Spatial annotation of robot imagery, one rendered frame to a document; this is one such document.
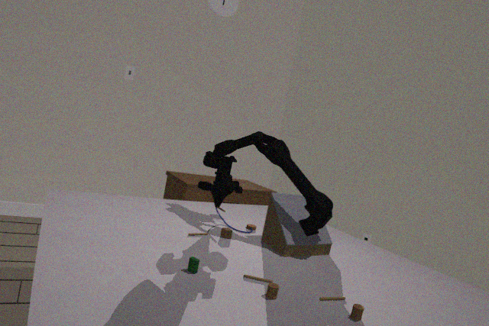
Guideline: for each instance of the green block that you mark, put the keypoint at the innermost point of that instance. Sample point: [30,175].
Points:
[193,265]

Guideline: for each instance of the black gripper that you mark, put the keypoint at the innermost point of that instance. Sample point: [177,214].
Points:
[217,194]

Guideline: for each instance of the short wooden cylinder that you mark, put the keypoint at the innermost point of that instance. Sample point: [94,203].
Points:
[357,312]

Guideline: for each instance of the small wooden cylinder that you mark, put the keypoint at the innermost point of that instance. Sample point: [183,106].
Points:
[272,291]

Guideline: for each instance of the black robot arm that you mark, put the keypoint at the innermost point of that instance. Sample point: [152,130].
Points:
[318,205]

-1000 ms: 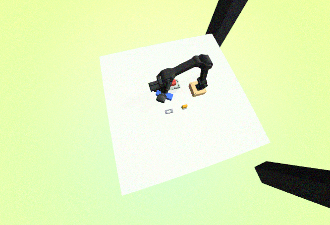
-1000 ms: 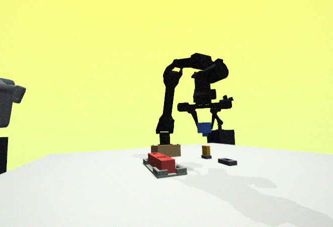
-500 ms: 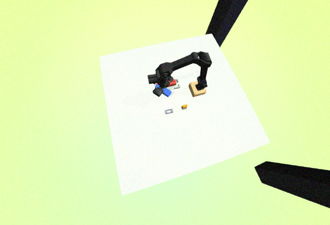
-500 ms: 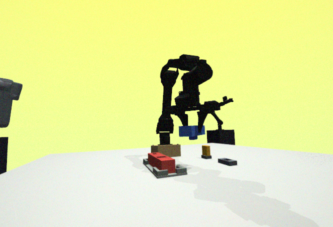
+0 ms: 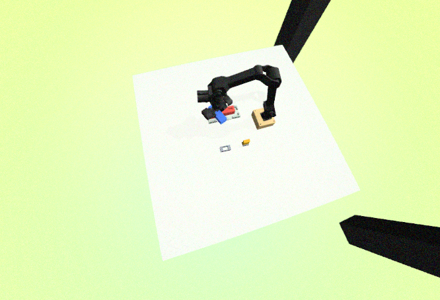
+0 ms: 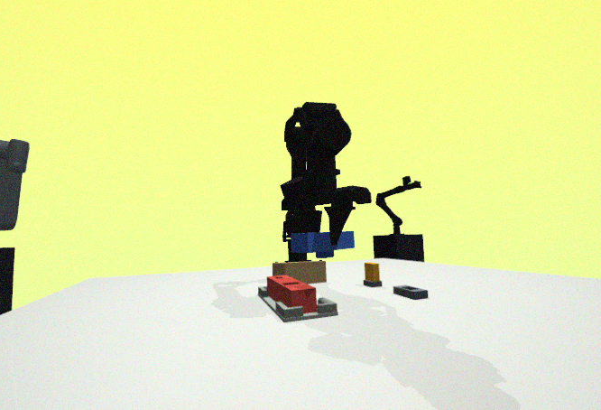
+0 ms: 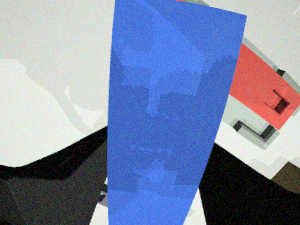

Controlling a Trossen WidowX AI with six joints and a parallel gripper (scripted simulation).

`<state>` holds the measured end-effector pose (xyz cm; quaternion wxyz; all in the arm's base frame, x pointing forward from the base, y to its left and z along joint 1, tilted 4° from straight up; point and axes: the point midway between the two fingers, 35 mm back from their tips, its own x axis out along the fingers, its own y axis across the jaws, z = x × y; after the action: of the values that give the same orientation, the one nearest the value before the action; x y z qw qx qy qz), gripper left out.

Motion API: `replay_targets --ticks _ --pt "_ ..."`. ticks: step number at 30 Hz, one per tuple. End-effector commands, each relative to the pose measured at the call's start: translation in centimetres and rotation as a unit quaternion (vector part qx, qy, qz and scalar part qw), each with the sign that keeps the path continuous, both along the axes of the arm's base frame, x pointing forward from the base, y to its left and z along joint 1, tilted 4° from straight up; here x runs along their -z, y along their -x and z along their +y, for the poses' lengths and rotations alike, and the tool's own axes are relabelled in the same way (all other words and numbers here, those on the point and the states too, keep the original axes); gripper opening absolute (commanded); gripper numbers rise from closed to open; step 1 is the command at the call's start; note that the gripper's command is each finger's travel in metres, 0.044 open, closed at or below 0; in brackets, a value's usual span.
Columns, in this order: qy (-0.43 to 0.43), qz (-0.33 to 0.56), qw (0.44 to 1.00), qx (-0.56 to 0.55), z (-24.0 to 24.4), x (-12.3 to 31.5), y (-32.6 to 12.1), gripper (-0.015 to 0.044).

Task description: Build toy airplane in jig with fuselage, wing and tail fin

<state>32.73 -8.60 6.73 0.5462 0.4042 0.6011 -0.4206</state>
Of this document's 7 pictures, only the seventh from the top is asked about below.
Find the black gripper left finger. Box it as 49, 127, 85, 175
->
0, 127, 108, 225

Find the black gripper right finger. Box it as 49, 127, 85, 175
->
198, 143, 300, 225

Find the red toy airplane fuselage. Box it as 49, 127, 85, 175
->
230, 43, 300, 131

■ **EXERCISE**:
Every line of the listing that holds the string "fuselage" counts once. Give the total alone.

■ **RESULT OF THE EXERCISE**:
2